*EXERCISE DESCRIPTION*. Copy each line of the material in which the word "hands" appears.
*** Opening RECORD SET ***
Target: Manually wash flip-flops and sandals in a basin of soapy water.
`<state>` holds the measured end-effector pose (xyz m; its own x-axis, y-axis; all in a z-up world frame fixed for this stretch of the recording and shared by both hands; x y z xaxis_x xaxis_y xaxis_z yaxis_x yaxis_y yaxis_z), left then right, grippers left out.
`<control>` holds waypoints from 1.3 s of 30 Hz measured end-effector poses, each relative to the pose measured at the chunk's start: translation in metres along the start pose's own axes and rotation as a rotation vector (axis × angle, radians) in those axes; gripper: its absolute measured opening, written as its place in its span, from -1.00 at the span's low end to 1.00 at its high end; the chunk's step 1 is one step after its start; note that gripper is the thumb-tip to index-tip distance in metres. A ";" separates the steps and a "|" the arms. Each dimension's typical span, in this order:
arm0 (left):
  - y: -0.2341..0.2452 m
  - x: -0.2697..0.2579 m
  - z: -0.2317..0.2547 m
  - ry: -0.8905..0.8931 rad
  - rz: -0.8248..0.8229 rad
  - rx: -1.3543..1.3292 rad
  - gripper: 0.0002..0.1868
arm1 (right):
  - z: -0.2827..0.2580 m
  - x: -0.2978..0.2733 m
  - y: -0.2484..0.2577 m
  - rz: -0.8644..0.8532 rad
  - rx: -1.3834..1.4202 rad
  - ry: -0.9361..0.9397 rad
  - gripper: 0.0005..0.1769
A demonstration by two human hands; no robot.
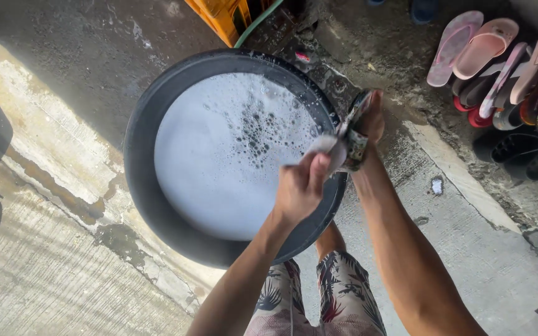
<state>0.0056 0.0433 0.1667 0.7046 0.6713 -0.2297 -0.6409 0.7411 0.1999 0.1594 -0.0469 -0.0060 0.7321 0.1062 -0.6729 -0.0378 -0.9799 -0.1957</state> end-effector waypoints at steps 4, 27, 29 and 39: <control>-0.012 -0.024 -0.041 0.051 -0.113 0.174 -0.49 | -0.035 0.004 0.012 0.040 -0.121 0.072 -0.39; 0.043 -0.013 -0.282 0.917 0.365 0.512 -0.46 | 0.294 0.055 0.092 -0.514 -1.482 0.235 -0.28; 0.043 -0.008 -0.299 0.850 0.388 0.466 -0.43 | 0.242 0.019 0.049 -0.421 -1.298 0.012 -0.43; 0.071 -0.008 -0.204 0.545 0.307 -0.925 -0.58 | 0.138 -0.064 -0.022 -0.566 -0.606 0.179 -0.41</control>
<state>-0.1078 0.0898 -0.0120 0.3951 0.5645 -0.7247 -0.9046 0.1015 -0.4141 0.0193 -0.0084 -0.0573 0.6295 0.6295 -0.4555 0.7002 -0.7137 -0.0187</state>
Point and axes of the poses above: each hand's wrist, its own x-axis towards the middle knuckle, its own y-axis out of the back of the hand, z = x × y, the point moved 5 cm from there along x, towards the middle knuckle, and after that the axes turned 8 degrees about y, right-handed, at the moved point
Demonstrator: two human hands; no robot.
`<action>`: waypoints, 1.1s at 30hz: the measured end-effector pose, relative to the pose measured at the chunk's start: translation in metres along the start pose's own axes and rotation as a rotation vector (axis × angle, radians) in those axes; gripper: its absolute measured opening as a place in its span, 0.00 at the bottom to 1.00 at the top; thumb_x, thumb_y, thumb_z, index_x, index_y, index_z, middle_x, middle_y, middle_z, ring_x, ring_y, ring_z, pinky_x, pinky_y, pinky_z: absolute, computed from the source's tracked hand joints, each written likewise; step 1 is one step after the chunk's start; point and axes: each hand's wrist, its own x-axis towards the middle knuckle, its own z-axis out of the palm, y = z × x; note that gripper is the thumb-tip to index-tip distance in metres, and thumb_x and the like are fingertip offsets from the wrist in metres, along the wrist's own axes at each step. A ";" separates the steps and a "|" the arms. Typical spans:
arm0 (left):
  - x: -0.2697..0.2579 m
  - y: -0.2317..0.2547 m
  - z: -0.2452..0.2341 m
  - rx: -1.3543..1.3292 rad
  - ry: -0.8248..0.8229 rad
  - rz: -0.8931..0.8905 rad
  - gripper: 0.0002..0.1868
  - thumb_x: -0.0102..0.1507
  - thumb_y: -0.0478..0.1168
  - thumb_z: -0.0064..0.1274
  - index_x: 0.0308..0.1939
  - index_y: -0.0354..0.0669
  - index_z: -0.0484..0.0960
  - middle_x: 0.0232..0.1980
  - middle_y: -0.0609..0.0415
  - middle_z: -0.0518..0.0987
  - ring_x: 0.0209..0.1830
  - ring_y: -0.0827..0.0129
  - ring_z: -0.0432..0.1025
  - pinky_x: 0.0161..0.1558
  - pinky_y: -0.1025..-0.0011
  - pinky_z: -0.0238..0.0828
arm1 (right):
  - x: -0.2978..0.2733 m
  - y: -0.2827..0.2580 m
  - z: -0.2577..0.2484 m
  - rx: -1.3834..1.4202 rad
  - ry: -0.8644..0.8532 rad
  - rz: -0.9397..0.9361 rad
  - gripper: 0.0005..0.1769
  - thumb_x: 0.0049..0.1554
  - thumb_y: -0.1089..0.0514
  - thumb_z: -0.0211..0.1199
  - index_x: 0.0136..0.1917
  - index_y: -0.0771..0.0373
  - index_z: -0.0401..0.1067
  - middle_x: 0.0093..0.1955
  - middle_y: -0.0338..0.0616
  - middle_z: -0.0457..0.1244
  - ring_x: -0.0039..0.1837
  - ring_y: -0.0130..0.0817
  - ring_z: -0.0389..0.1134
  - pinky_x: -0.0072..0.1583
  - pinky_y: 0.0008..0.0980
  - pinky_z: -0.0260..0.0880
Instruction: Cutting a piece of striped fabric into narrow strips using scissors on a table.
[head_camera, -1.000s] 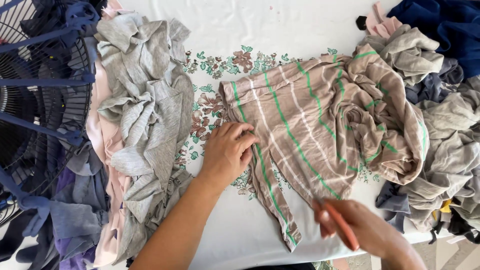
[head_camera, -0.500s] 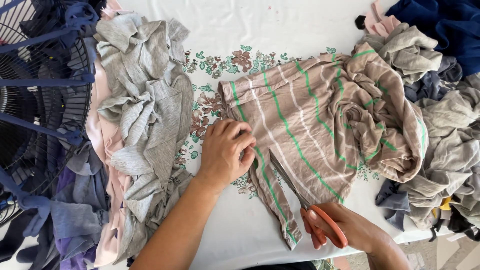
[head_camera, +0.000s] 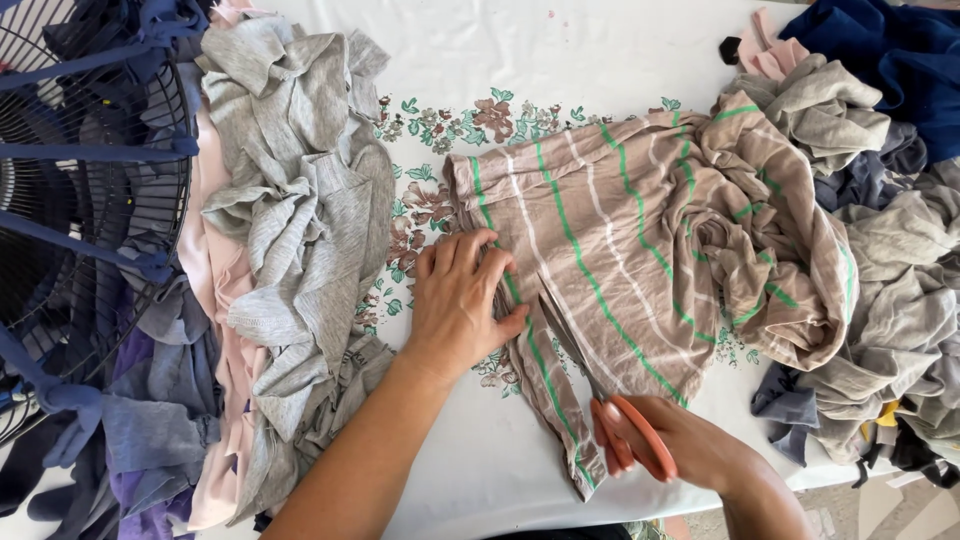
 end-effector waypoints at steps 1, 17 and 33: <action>0.000 0.001 0.000 -0.001 0.002 0.002 0.31 0.45 0.50 0.72 0.47 0.47 0.77 0.62 0.47 0.72 0.63 0.52 0.65 0.62 0.49 0.56 | 0.007 0.001 0.000 -0.001 0.003 -0.001 0.33 0.61 0.34 0.42 0.42 0.62 0.75 0.31 0.41 0.66 0.35 0.31 0.65 0.42 0.31 0.66; 0.009 0.003 -0.008 0.115 -0.159 -0.208 0.66 0.37 0.63 0.75 0.72 0.39 0.62 0.70 0.41 0.64 0.70 0.47 0.57 0.68 0.43 0.45 | 0.037 0.002 0.017 -0.029 0.247 0.022 0.33 0.63 0.36 0.48 0.31 0.64 0.69 0.25 0.41 0.63 0.30 0.29 0.63 0.37 0.31 0.63; 0.006 0.001 -0.008 0.110 -0.091 -0.190 0.67 0.36 0.63 0.76 0.69 0.30 0.64 0.70 0.42 0.64 0.70 0.50 0.58 0.69 0.47 0.46 | 0.054 -0.028 0.009 -0.032 0.265 0.022 0.36 0.63 0.33 0.47 0.32 0.67 0.67 0.26 0.45 0.63 0.32 0.33 0.64 0.40 0.34 0.64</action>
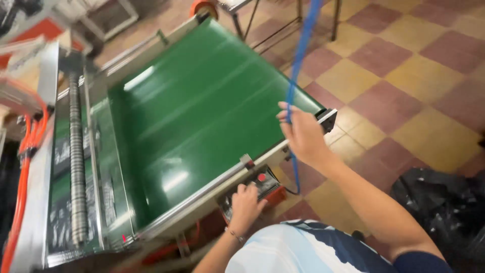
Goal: Folding black plastic bags and inserting them into clear plastic sleeves before placing them in a crate.
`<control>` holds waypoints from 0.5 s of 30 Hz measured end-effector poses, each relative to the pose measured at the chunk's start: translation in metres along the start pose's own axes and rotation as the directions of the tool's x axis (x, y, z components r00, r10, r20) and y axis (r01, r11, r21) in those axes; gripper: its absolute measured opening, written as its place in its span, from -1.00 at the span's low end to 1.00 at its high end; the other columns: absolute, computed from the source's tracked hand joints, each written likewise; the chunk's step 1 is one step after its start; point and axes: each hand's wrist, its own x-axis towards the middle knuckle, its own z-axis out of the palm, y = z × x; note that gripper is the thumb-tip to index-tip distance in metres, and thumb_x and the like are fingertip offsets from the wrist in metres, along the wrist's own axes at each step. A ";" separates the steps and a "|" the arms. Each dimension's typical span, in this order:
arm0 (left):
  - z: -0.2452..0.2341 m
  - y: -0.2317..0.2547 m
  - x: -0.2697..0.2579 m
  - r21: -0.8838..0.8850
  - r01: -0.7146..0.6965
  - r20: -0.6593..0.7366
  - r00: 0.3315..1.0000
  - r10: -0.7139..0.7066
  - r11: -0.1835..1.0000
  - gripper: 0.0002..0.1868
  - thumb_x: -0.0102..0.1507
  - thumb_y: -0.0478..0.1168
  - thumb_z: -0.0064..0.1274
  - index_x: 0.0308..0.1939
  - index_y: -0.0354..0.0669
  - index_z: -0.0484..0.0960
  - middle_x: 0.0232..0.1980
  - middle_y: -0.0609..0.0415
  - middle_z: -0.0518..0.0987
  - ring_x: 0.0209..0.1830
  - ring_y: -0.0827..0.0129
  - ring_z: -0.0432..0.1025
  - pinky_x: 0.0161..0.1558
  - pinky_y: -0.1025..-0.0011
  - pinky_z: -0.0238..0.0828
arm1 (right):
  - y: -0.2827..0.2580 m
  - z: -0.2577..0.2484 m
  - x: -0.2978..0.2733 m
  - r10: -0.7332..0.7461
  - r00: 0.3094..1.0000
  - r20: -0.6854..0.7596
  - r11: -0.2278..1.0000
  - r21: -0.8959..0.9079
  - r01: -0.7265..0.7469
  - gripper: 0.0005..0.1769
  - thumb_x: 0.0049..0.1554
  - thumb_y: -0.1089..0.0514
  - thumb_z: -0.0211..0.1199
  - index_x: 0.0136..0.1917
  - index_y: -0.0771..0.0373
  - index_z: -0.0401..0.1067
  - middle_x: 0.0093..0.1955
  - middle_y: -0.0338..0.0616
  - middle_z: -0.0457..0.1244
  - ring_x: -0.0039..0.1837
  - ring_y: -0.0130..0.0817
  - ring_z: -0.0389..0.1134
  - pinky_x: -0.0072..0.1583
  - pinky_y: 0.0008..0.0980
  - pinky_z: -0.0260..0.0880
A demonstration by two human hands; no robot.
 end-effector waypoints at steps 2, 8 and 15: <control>0.002 0.020 0.000 0.088 0.111 -0.020 0.994 -0.110 0.990 -0.49 0.14 0.19 0.22 -0.10 -0.12 0.54 0.22 0.07 0.51 0.05 0.05 0.31 -0.36 0.00 0.45 | 0.010 0.007 0.015 -0.186 0.974 0.126 0.982 0.035 0.183 -0.72 0.32 0.18 0.04 0.25 0.28 0.37 0.11 -0.18 0.39 0.15 -0.12 0.42 0.17 -0.11 0.28; 0.015 0.075 0.014 0.247 0.388 -0.127 0.921 -0.368 0.888 -0.41 0.05 0.18 0.28 0.01 -0.05 0.57 0.06 0.11 0.60 0.03 0.17 0.42 -0.22 0.23 0.54 | 0.041 0.029 0.044 -0.397 0.917 0.026 0.918 0.010 0.397 -0.70 0.26 -0.03 0.13 0.19 0.12 0.34 -0.33 -0.24 0.23 -0.28 -0.21 0.37 -0.09 -0.21 0.33; 0.028 0.079 0.034 0.031 0.603 0.085 0.793 -0.603 0.797 -0.59 0.22 0.12 0.13 -0.15 -0.15 0.57 -0.16 -0.09 0.62 -0.19 -0.10 0.60 -0.19 0.04 0.62 | -0.016 0.030 -0.003 -0.569 0.823 0.003 0.794 0.263 0.548 -0.72 0.13 -0.11 0.19 -0.01 0.08 0.42 -0.39 -0.29 0.19 -0.32 -0.24 0.30 -0.13 -0.18 0.27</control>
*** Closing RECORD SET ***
*SOLUTION TO THIS PROBLEM*.
`<state>` holds the measured end-effector pose (xyz m; its own x-axis, y-axis; all in a z-up world frame fixed for this stretch of the recording and shared by both hands; x y z xaxis_x xaxis_y xaxis_z yaxis_x yaxis_y yaxis_z), left then right, grippers left out.
A demonstration by two human hands; no robot.
Demonstrator: two human hands; no robot.
A demonstration by two human hands; no robot.

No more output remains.